- Action item -
The records that follow are to be repeated without alteration.

--------------------

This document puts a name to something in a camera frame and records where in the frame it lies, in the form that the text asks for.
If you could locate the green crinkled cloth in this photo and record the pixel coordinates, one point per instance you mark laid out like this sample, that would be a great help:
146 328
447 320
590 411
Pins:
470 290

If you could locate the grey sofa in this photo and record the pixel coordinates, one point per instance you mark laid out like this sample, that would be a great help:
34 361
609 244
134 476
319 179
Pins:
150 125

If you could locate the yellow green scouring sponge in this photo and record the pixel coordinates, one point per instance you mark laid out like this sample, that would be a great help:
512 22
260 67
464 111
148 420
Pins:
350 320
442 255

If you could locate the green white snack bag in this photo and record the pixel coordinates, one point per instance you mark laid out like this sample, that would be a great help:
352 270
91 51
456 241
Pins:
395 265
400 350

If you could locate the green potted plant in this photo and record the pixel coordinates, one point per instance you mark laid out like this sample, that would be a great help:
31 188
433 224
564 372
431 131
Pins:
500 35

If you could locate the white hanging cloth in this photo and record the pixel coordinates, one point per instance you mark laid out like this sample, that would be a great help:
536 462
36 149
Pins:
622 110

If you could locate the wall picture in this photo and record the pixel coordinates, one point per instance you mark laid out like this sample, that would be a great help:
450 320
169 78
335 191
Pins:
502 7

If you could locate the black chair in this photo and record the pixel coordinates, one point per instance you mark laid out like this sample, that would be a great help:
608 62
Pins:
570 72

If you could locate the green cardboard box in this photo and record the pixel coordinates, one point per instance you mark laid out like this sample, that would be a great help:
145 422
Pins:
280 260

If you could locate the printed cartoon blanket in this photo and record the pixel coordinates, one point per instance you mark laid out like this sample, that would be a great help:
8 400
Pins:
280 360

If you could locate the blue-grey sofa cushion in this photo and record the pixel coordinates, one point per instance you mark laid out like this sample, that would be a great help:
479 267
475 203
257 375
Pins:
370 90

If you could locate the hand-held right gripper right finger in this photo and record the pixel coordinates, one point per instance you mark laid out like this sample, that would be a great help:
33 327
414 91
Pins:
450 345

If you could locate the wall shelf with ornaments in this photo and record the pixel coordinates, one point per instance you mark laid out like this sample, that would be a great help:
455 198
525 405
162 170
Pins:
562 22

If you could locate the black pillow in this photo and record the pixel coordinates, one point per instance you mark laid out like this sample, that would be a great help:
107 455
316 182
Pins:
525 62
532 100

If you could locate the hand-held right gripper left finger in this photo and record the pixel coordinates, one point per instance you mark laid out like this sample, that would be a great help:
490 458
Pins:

--------------------

- Task answer -
This document puts a name to something in a camera frame and records where in the frame it lies, in the form that the text asks for.
If you could locate the green crinkled cloth in this photo and record the pixel coordinates, one point per instance you mark laid out like this sample, that would be a great help:
146 328
447 320
590 411
Pins:
470 290

If you could locate the grey sofa in this photo and record the pixel coordinates, one point per instance you mark laid out like this sample, that would be a great help:
34 361
609 244
134 476
319 179
Pins:
150 125

If you could locate the yellow green scouring sponge in this photo and record the pixel coordinates, one point per instance you mark laid out like this sample, that would be a great help:
512 22
260 67
464 111
148 420
Pins:
350 320
442 255

If you could locate the green white snack bag in this photo and record the pixel coordinates, one point per instance you mark laid out like this sample, that would be a great help:
352 270
91 51
456 241
Pins:
395 265
400 350

If you could locate the green potted plant in this photo and record the pixel coordinates, one point per instance you mark laid out like this sample, that would be a great help:
31 188
433 224
564 372
431 131
Pins:
500 35

If you could locate the white hanging cloth in this photo and record the pixel coordinates, one point per instance you mark laid out like this sample, that would be a great help:
536 462
36 149
Pins:
622 110

If you could locate the wall picture in this photo and record the pixel coordinates, one point per instance you mark laid out like this sample, that would be a great help:
450 320
169 78
335 191
Pins:
502 7

If you could locate the black chair in this photo and record the pixel coordinates, one point per instance you mark laid out like this sample, that would be a great help:
608 62
Pins:
570 72

If you could locate the green cardboard box in this photo and record the pixel coordinates, one point per instance you mark laid out like this sample, that would be a great help:
145 422
Pins:
280 260

If you could locate the printed cartoon blanket in this photo and record the pixel coordinates, one point per instance you mark laid out like this sample, that would be a great help:
8 400
Pins:
280 360

If you could locate the blue-grey sofa cushion in this photo and record the pixel coordinates, one point per instance you mark laid out like this sample, that would be a great help:
479 267
475 203
257 375
Pins:
370 90

If you could locate the hand-held right gripper right finger in this photo and record the pixel coordinates, one point per instance you mark laid out like this sample, that would be a great help:
33 327
414 91
Pins:
450 345

If you could locate the wall shelf with ornaments in this photo and record the pixel coordinates, one point per instance you mark laid out like this sample, that would be a great help:
455 198
525 405
162 170
Pins:
562 22

If you could locate the black pillow in this photo and record the pixel coordinates, one point per instance you mark laid out like this sample, that would be a great help:
107 455
316 182
Pins:
525 62
532 100

If you could locate the hand-held right gripper left finger in this photo and record the pixel coordinates, one point per instance you mark laid out like this sample, that would be a great help:
490 458
Pins:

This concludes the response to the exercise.